You can charge a variable number of tokens per request by reading the cost from a header or query parameter:

{
  "algorithm_config": {
    "tokens_per_second": 100,
    "burst": 1000,
    "cost_source": "header:x-request-weight",
    "default_cost": 1
  }
}

If X-Request-Weight: 5 is sent, 5 tokens are consumed. If the header is absent or contains a non-numeric value, default_cost (1) is used.

Response headers

On every allowed request the following headers are set (in enforce mode), per draft-ietf-httpapi-ratelimit-headers and Retry-After per RFC 9110:

RateLimit-Limit: 200
RateLimit-Remaining: 87
RateLimit-Reset: 1
RateLimit: "per-org-rps";r=87;t=1

On rejection:

HTTP 429 Too Many Requests
Retry-After: 2
RateLimit-Limit: 200
RateLimit-Remaining: 0
RateLimit-Reset: 2
X-Fairvisor-Reason: token_bucket_exceeded

`Retry-After` jitter

The Retry-After value is the raw ceil((cost - tokens) / tokens_per_second) plus a deterministic per-identity jitter of up to 50%. The jitter is seeded from the identity (JWT subject, IP, path) so the same client always gets the same offset — different clients get different offsets.
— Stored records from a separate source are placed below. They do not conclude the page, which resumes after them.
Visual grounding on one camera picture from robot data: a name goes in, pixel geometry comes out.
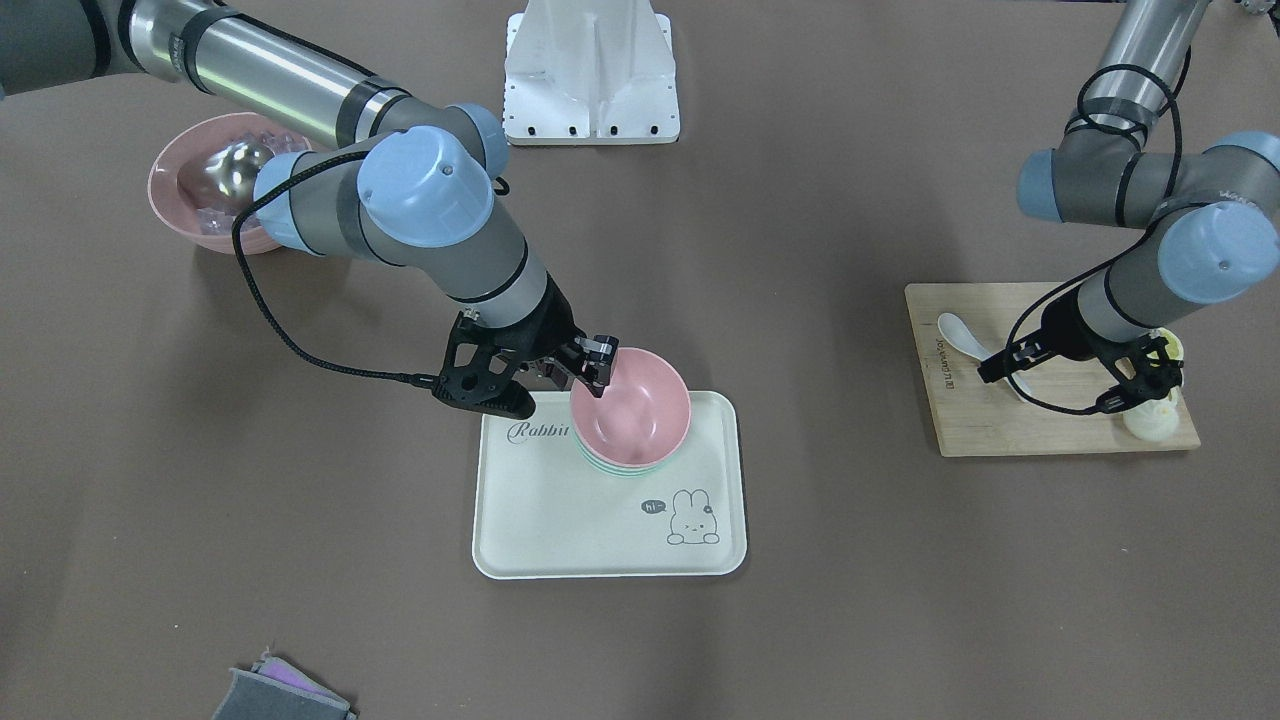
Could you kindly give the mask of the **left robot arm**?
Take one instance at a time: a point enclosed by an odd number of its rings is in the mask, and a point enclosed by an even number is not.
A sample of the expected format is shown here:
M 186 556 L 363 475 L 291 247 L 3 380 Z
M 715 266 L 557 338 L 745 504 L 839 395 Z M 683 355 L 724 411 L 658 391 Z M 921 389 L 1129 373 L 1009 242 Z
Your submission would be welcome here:
M 1133 1 L 1062 142 L 1029 156 L 1019 208 L 1047 222 L 1144 231 L 1137 246 L 1052 301 L 1039 329 L 980 364 L 984 382 L 1052 357 L 1129 363 L 1140 397 L 1174 383 L 1146 360 L 1156 331 L 1243 295 L 1277 269 L 1277 137 L 1229 135 L 1203 152 L 1146 151 L 1172 110 L 1174 82 L 1203 1 Z

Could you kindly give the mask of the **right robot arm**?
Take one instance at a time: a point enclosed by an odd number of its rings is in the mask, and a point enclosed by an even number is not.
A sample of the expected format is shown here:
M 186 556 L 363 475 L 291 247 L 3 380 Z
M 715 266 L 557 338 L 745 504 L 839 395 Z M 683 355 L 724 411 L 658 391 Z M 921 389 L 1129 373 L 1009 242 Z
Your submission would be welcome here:
M 460 306 L 436 373 L 329 372 L 431 391 L 453 407 L 526 418 L 520 372 L 602 396 L 618 342 L 588 336 L 500 201 L 508 149 L 485 108 L 435 108 L 344 56 L 224 1 L 5 1 L 3 92 L 143 73 L 224 97 L 312 140 L 252 161 L 250 217 L 280 246 L 424 272 Z
This prevents the thundering herd problem when many clients hit the limit at the same time.

Failure behavior

If the shared dict increment fails (for example, under dict memory pressure), the algorithm fails open:

the request is allowed
token state is left unchanged (no partial decrement is applied)
the failure is logged for metrics

Traffic is never blocked due to storage failure.

Tuning

Scenario	Recommendation
Interactive API (users expect burst then steady)	`burst = 5 × tokens_per_second`
Strict steady-rate enforcement	`burst = tokens_per_second`
LLM tool calls (each call is expensive)	`burst = tokens_per_second` + set `cost_source` to a per-call cost header
Background batch job (burst allowed at start)	`burst = 10 × tokens_per_second`

Examples

Global rate limit with IP partitioning

{
  "name": "global-rps",
  "limit_keys": ["ip:address"],
  "algorithm": "token_bucket",
  "algorithm_config": {
    "rps": 5,
    "burst": 10
  }
}

Each unique IP address gets its own 10-token bucket that refills at 5 tokens per second.

Per-API-key tiered limits

{
  "rules": [
    {
      "name": "enterprise",
      "limit_keys": ["header:x-api-key"],
      "algorithm": "token_bucket",
      "algorithm_config": { "rps": 1000, "burst": 2000 },
      "match": { "jwt:plan": "enterprise" }
    },
    {
      "name": "free",
      "limit_keys": ["header:x-api-key"],
      "algorithm": "token_bucket",
      "algorithm_config": { "rps": 10, "burst": 20 }
    }
  ]
}